Would you repeat the whole listing exactly, pictures excluded?

/---

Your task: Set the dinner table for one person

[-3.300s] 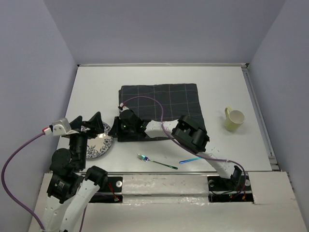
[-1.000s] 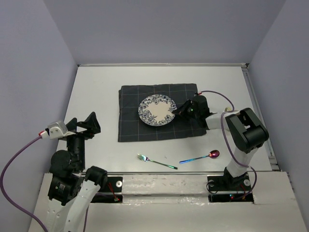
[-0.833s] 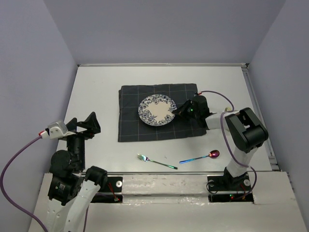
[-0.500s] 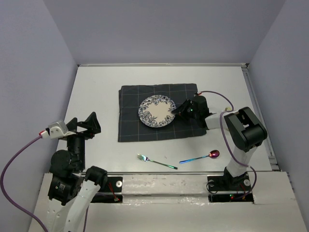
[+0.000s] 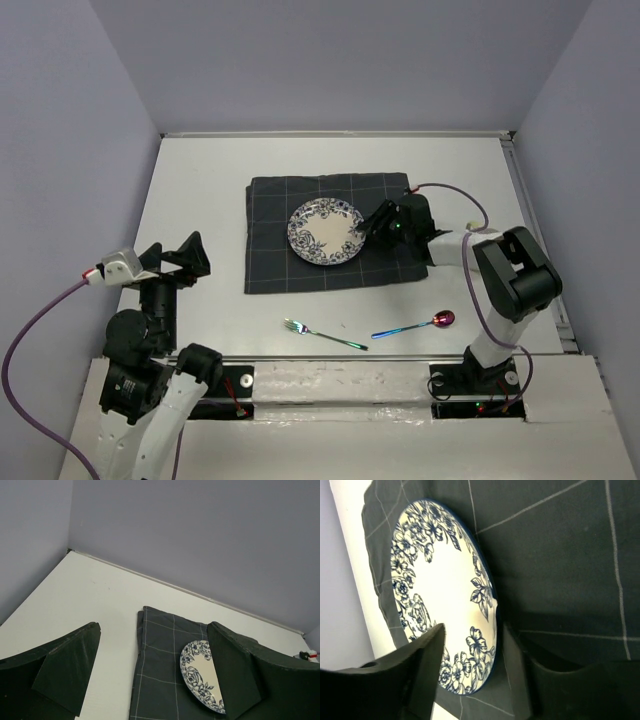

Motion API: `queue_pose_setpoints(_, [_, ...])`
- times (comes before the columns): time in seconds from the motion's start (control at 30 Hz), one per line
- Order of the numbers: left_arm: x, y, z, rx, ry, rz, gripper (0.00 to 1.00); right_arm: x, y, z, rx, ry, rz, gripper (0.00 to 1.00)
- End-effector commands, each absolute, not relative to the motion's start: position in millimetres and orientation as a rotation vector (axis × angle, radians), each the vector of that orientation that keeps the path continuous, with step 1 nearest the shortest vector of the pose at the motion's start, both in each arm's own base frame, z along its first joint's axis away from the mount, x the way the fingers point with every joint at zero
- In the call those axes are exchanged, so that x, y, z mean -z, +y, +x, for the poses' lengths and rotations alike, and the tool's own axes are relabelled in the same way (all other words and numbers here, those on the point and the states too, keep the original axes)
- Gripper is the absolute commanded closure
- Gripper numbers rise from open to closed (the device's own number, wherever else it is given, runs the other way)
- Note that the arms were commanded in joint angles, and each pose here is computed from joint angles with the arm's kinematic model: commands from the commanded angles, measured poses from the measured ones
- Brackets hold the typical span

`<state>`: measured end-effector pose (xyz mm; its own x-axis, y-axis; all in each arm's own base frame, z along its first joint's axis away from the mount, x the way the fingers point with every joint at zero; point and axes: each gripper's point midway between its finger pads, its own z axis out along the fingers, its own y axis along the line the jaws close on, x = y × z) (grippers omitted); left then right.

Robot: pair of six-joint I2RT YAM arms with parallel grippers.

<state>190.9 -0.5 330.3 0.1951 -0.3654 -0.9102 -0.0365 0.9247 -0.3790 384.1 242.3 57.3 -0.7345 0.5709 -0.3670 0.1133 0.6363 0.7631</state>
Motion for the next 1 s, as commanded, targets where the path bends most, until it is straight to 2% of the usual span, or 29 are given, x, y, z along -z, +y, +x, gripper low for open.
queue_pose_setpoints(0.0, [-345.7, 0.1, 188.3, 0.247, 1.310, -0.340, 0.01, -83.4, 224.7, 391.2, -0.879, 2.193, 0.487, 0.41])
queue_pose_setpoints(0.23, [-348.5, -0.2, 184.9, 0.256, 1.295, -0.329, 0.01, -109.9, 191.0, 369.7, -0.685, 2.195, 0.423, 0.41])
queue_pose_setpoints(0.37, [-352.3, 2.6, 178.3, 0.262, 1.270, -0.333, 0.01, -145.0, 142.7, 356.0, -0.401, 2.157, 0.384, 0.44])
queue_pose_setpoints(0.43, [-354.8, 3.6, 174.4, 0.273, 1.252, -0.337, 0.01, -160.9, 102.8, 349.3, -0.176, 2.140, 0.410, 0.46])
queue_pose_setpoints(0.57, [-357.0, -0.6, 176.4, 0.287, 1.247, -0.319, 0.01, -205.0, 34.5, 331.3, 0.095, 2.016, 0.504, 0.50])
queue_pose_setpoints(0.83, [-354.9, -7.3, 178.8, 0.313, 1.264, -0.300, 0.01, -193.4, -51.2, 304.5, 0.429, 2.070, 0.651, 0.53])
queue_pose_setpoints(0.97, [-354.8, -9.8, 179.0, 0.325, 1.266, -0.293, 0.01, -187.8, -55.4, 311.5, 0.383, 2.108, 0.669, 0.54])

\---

→ Expected output
Your task: Set the dinner table for one person

[-3.300s] 
[-1.000s] 
[-0.833s] 
[-0.500s] 
[+0.000s] 

Motion API: `queue_pose_setpoints(_, [_, ...])`
- times (comes before the columns): time in seconds from the motion's start (control at 30 Hz), one per line
- Order of the numbers: left_arm: x, y, z, rx, ry, rz, gripper (0.00 to 1.00); right_arm: x, y, z, rx, ry, rz, gripper (0.00 to 1.00)
- End-effector commands, each absolute, not relative to the motion's start: position in millimetres and orientation as a rotation vector (axis × angle, radians), each the vector of that orientation that keeps the path continuous, with step 1 nearest the shortest vector of the pose at the motion's start, both in each arm's own base frame, z along its first joint's axis away from the mount, x the way the fingers point with every joint at zero
- In the call those axes are exchanged, so that x, y, z mean -z, +y, +x, for the poses' lengths and rotations alike, and the tool's own axes are relabelled in the same way (all other words and numbers here, those on the point and the states too, keep the original axes)
- Gripper is the absolute commanded closure
- Gripper numbers rise from open to closed (the device's own number, wherever else it is given, runs the other way)
- Note that the arms were commanded in joint angles, and each pose here is computed from joint angles with the arm's kinematic model: commands from the commanded angles, measured poses from the measured ones
- Brackets hold the typical span

`<state>`: measured end-effector pose (xyz mm; its own x-axis, y-axis; all in each arm's own base frame, z along its first joint's axis away from the mount, x the way the fingers point with every joint at zero; point and axes: each gripper's point midway between its finger pads, its own z axis out along the fingers, its own y axis along the line the jaws close on, x = y × z) (grippers omitted); left then right.

Robot: pair of six-joint I2RT YAM arms with parallel grippers.

<state>190.9 -0.5 330.3 0.1951 -0.3654 -0.9102 -0.0365 0.9247 -0.3790 384.1 242.3 57.3 -0.7345 0.5709 -0.3670 0.1133 0.6363 0.7631</state>
Motion for the next 1 s, as commanded, targets where the path bends most, until it is straight to 2% of the usual span, or 29 are given, x, y, z along -z, +y, +x, gripper low for open.
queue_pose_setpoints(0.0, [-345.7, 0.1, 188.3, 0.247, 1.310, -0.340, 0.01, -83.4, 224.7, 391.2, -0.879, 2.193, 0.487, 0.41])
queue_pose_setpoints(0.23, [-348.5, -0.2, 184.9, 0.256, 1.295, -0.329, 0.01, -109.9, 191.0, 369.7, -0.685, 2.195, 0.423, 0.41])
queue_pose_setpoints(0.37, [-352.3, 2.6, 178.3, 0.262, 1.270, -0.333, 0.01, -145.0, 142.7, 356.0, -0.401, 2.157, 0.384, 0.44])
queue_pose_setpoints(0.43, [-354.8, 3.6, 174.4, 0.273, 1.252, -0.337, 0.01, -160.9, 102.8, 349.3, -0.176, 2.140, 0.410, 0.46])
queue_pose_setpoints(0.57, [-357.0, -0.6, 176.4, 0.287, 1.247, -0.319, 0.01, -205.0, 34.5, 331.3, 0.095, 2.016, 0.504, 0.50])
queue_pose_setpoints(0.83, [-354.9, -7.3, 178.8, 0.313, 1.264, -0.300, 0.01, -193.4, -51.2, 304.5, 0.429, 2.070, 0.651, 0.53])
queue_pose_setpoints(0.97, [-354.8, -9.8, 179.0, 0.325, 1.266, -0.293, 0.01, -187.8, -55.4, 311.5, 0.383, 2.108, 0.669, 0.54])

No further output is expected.